> [WHAT IS BEING ASKED] Retype the records below exactly. Leave nothing out.
---------- INPUT DATA ----------
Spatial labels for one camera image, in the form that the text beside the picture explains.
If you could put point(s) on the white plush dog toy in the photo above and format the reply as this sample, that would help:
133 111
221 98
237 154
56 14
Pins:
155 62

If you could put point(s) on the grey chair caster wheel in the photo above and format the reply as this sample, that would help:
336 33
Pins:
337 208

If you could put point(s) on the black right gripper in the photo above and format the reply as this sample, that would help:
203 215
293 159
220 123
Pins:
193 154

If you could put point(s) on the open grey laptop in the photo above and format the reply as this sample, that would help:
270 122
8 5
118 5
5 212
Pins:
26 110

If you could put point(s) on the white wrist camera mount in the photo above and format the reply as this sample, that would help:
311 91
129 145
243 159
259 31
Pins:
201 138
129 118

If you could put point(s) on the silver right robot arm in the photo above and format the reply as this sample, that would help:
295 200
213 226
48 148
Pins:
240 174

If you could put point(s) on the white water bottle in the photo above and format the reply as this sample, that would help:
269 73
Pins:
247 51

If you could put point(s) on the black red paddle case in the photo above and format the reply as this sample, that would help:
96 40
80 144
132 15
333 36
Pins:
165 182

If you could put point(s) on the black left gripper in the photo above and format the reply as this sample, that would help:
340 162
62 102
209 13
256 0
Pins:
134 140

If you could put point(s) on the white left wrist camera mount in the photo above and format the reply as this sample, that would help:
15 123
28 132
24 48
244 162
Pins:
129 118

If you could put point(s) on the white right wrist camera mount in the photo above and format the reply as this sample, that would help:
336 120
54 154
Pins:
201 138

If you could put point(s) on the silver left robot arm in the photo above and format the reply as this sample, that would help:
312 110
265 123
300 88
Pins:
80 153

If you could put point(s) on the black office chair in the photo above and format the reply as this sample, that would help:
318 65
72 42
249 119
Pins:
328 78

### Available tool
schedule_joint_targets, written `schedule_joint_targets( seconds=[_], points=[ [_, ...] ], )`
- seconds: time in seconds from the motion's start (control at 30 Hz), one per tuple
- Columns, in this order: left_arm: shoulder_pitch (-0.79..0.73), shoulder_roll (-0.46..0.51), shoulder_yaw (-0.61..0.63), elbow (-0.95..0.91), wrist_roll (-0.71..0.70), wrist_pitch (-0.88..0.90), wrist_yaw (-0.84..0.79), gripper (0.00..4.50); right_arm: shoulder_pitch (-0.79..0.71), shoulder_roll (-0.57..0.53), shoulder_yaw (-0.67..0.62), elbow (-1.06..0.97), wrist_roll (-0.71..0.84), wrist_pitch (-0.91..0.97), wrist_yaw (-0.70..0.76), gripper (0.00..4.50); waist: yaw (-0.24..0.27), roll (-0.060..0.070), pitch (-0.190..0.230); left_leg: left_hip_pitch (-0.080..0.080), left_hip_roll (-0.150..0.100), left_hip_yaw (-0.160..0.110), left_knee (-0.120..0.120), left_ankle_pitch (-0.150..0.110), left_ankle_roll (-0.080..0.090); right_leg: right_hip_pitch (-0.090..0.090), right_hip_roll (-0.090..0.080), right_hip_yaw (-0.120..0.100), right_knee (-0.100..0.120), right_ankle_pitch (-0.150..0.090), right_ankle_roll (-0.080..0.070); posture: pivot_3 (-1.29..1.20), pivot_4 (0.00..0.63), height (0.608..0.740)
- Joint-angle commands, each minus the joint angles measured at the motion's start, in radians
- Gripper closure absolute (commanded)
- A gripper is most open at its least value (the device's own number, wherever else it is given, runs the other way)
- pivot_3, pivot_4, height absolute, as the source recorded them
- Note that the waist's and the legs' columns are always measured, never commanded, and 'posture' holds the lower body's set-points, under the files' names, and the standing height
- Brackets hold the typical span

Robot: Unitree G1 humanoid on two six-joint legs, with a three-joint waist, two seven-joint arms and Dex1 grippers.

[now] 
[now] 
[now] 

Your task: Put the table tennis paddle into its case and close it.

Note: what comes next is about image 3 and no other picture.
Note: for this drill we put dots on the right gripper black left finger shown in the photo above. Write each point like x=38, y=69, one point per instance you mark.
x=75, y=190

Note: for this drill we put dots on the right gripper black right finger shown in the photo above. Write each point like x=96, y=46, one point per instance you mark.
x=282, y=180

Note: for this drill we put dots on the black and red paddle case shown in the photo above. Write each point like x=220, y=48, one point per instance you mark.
----------
> [WORKED SOLUTION]
Spatial labels for one camera image, in the form that the text beside the picture explains.
If you could put point(s) on the white plush dog toy in the photo above and format the reply as this sample, that would help:
133 111
221 98
237 154
56 14
Pins:
155 62

If you could put point(s) on the grey chair caster wheel in the photo above and format the reply as this sample, that would help:
336 33
Pins:
337 208

If you could put point(s) on the black right gripper in the photo above and format the reply as this sample, that would help:
203 215
293 159
220 123
Pins:
193 154

If you could put point(s) on the open grey laptop in the photo above and format the reply as this sample, that would help:
270 122
8 5
118 5
5 212
Pins:
26 110

If you could put point(s) on the white wrist camera mount in the photo above and format the reply as this sample, that would help:
311 91
129 145
243 159
259 31
Pins:
201 138
129 118

If you could put point(s) on the silver right robot arm in the photo above and format the reply as this sample, that would help:
295 200
213 226
48 148
Pins:
240 174

If you could put point(s) on the white water bottle in the photo above and format the reply as this sample, that would help:
269 73
Pins:
247 51

If you could put point(s) on the black red paddle case in the photo above and format the reply as this sample, that would help:
96 40
80 144
132 15
333 36
Pins:
165 182

If you could put point(s) on the black left gripper in the photo above and format the reply as this sample, that would help:
340 162
62 102
209 13
256 0
Pins:
134 140

If you could put point(s) on the white left wrist camera mount in the photo above and format the reply as this sample, that would help:
15 123
28 132
24 48
244 162
Pins:
129 118

If you could put point(s) on the white right wrist camera mount in the photo above and format the reply as this sample, that would help:
336 120
54 154
Pins:
201 138

If you could put point(s) on the silver left robot arm in the photo above and format the reply as this sample, that would help:
312 110
265 123
300 88
Pins:
80 153

If you could put point(s) on the black office chair in the photo above and format the reply as this sample, that would help:
318 65
72 42
249 119
Pins:
328 78

### Available tool
schedule_joint_targets, written `schedule_joint_targets( seconds=[_], points=[ [_, ...] ], )`
- seconds: time in seconds from the motion's start (control at 30 Hz), one per tuple
- Columns, in this order: left_arm: shoulder_pitch (-0.79..0.73), shoulder_roll (-0.46..0.51), shoulder_yaw (-0.61..0.63), elbow (-0.95..0.91), wrist_roll (-0.71..0.70), wrist_pitch (-0.88..0.90), wrist_yaw (-0.84..0.79), gripper (0.00..4.50); right_arm: shoulder_pitch (-0.79..0.71), shoulder_roll (-0.57..0.53), shoulder_yaw (-0.67..0.62), elbow (-1.06..0.97), wrist_roll (-0.71..0.84), wrist_pitch (-0.91..0.97), wrist_yaw (-0.70..0.76), gripper (0.00..4.50); waist: yaw (-0.24..0.27), roll (-0.060..0.070), pitch (-0.190..0.230); left_leg: left_hip_pitch (-0.080..0.080), left_hip_roll (-0.150..0.100), left_hip_yaw (-0.160..0.110), left_knee (-0.120..0.120), left_ankle_pitch (-0.150..0.110), left_ankle_roll (-0.080..0.090); right_leg: right_hip_pitch (-0.090..0.090), right_hip_roll (-0.090..0.080), right_hip_yaw (-0.120..0.100), right_knee (-0.100..0.120), right_ankle_pitch (-0.150..0.090), right_ankle_roll (-0.080..0.070); posture: pivot_3 (-1.29..1.20), pivot_4 (0.00..0.63), height (0.608..0.740)
- Joint-angle commands, each minus the joint angles measured at the motion's start, in radians
- Gripper closure absolute (commanded)
- A gripper is most open at its least value (the device's own number, wherever else it is given, runs the other way)
- pivot_3, pivot_4, height absolute, as the source recorded them
- Note that the waist's and the legs' columns are always measured, never commanded, and 'posture' holds the lower body's set-points, under the files' names, and the standing height
- Brackets hold the typical span

Robot: Unitree G1 humanoid on two six-joint legs, with a three-joint waist, two seven-joint arms and Dex1 grippers.

[now] 
[now] 
[now] 

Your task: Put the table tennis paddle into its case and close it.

Note: what comes next is about image 3 and no other picture.
Note: for this drill we put dots on the right gripper black left finger shown in the photo above. Write each point like x=38, y=69, one point per instance you mark.
x=75, y=190

Note: for this drill we put dots on the right gripper black right finger shown in the photo above. Write each point like x=96, y=46, one point per instance you mark.
x=282, y=180

Note: for this drill we put dots on the black and red paddle case shown in the photo above. Write each point like x=220, y=48, one point per instance you mark.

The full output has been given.